At least the statement is honest. RNC officials could have enumerated a list of objectives they would eventually abandon, just as they have before. But anything specific might have risked crossing Trump.
Still, maintaining the unamended 2016 GOP platform — as the RNC also resolved — results in some awkwardness. That document contains language condemning “the current administration” for a “huge increase in the national debt” and having “abandoned America’s friends and rewarded its enemies.” It proclaims that “The current Administration has exceeded its constitutional authority, brazenly and flagrantly violated the separation of powers, sought to divide America into groups and turn citizen against citizen.”
“The next president must restore the public’s trust in law enforcement and civil order by first adhering to the rule of law himself,” this 2016-turned-2020 platform continues. Again, they’re being honest. If only accidentally.

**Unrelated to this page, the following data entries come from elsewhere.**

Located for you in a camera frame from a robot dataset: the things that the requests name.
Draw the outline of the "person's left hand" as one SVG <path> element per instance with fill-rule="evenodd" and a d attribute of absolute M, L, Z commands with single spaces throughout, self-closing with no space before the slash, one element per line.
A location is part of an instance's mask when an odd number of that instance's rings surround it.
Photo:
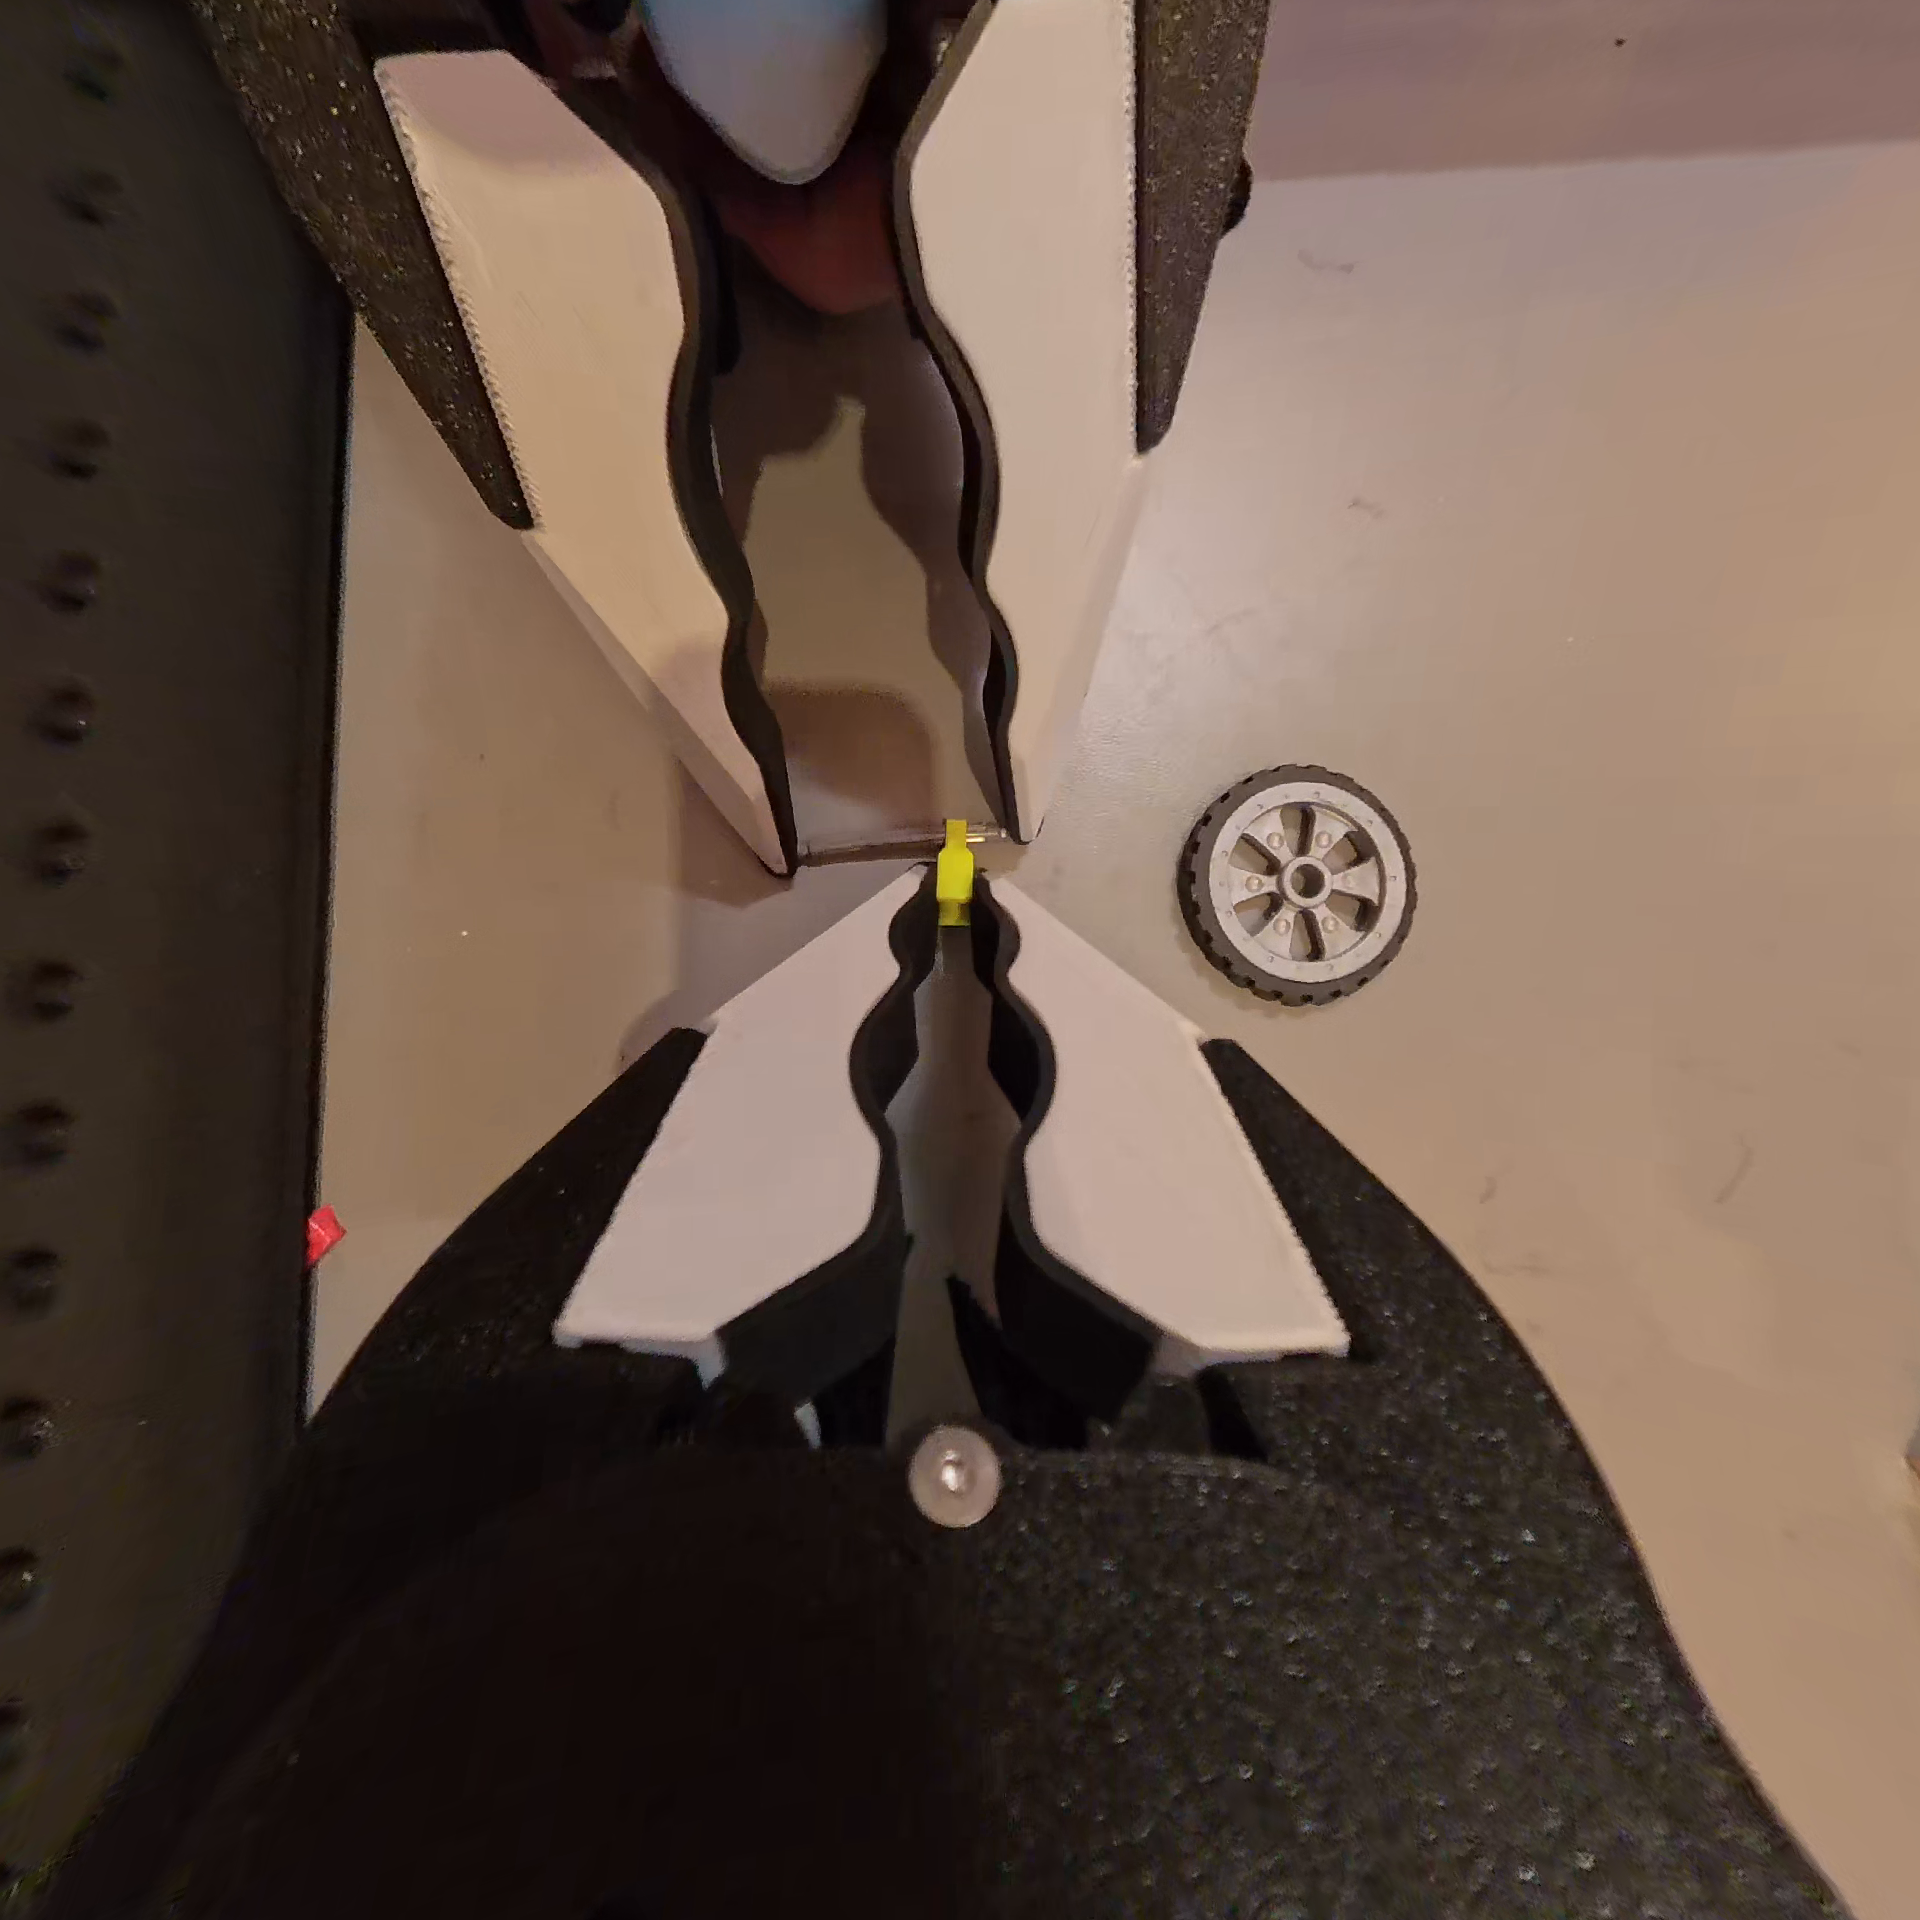
<path fill-rule="evenodd" d="M 848 319 L 900 301 L 885 147 L 848 144 L 803 185 L 746 168 L 709 200 L 724 231 L 809 311 Z"/>

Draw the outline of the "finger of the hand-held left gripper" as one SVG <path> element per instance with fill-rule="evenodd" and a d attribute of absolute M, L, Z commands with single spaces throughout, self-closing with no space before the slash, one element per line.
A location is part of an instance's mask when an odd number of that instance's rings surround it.
<path fill-rule="evenodd" d="M 1144 497 L 1132 4 L 974 4 L 899 144 L 893 240 L 965 441 L 999 820 L 1034 843 Z"/>
<path fill-rule="evenodd" d="M 759 865 L 797 825 L 722 505 L 703 220 L 610 113 L 510 52 L 374 63 L 445 286 L 530 511 L 524 543 Z"/>

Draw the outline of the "black perforated mat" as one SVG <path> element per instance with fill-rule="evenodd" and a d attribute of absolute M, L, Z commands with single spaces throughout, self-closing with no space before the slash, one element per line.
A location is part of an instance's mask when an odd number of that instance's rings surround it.
<path fill-rule="evenodd" d="M 304 1410 L 348 395 L 188 4 L 5 4 L 5 1918 Z"/>

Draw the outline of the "thin grey plastic rod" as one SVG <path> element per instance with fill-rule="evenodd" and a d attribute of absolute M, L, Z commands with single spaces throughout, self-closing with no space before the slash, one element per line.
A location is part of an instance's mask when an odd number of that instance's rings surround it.
<path fill-rule="evenodd" d="M 915 825 L 915 826 L 885 826 L 872 834 L 854 840 L 809 840 L 797 851 L 799 869 L 825 869 L 825 865 L 869 865 L 869 860 L 934 860 L 948 851 L 948 830 L 959 826 L 961 848 L 979 856 L 979 851 L 1003 851 L 1016 848 L 1016 840 L 990 825 L 968 825 L 968 820 L 938 820 L 938 825 Z"/>

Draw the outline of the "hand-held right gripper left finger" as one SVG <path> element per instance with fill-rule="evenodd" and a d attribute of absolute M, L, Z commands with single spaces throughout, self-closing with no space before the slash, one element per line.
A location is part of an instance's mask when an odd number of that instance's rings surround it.
<path fill-rule="evenodd" d="M 835 1387 L 899 1325 L 907 1203 L 885 1107 L 915 1062 L 934 874 L 893 875 L 695 1041 L 555 1340 L 703 1380 Z"/>

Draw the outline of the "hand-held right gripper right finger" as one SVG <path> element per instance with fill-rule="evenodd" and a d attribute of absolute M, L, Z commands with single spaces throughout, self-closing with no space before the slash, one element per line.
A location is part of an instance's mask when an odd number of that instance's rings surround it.
<path fill-rule="evenodd" d="M 994 1318 L 1034 1375 L 1352 1353 L 1206 1036 L 1006 880 L 974 888 L 988 1071 L 1015 1111 Z"/>

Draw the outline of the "black toy vehicle wheel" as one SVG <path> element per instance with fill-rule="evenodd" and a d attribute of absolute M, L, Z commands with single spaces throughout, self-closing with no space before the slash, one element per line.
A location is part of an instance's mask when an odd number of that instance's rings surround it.
<path fill-rule="evenodd" d="M 1237 779 L 1194 820 L 1174 899 L 1201 957 L 1236 989 L 1330 1007 L 1399 957 L 1418 865 L 1362 783 L 1278 763 Z"/>

Trump has been asked at least five times in the past two months what his priorities are for a second term. Most times he has struggled to answer, rambling on about achieving great things without mentioning a single actual priority.
He took his latest crack at the question Sunday on Fox News. This time, Trump puzzlingly declared that he “saved the historically Black colleges and universities” and “rebuilt our military,” and concluded that he “will strengthen what we’ve done and I will do new things.”
Got that? With Americans contracting COVID-19 at far higher rates than their counterparts abroad, and with unemployment in double digits, Trump pledges more of the same. This might not appeal to the 7 in 10 Americans who say in recent polls the country is on the “wrong track.”
Perhaps observing this, Trump also sometimes seems to be running against his administration. That is, when not boasting about how great the government he helms is, he lambasts how awful it is, ignoring that he’s ostensibly in charge.
He attacks his own appointees at the Food and Drug Administration and the FBI. His campaign pledges to “drain the swamp,” whose ranks he has multiplied; to “cover all pre-existing conditions,” the coverage of which is at risk only because of the Trump administration’s attacks on Obamacare; and to “end bureaucratic government bullying of U.S. citizens and small businesses,” when it is Trump’s own bullying and weaponized bureaucracy that have drowned Americans and their businesses in administrative bloat and uncertainty.
And what of controlling the coronavirus, revitalizing the economy, or repairing the social and political fabric of this nation? On these, Trump offers no real plan, nor a plan for a plan, nor even a plan for a plan for a plan. On this, if nothing else, the president and his party have been consistent.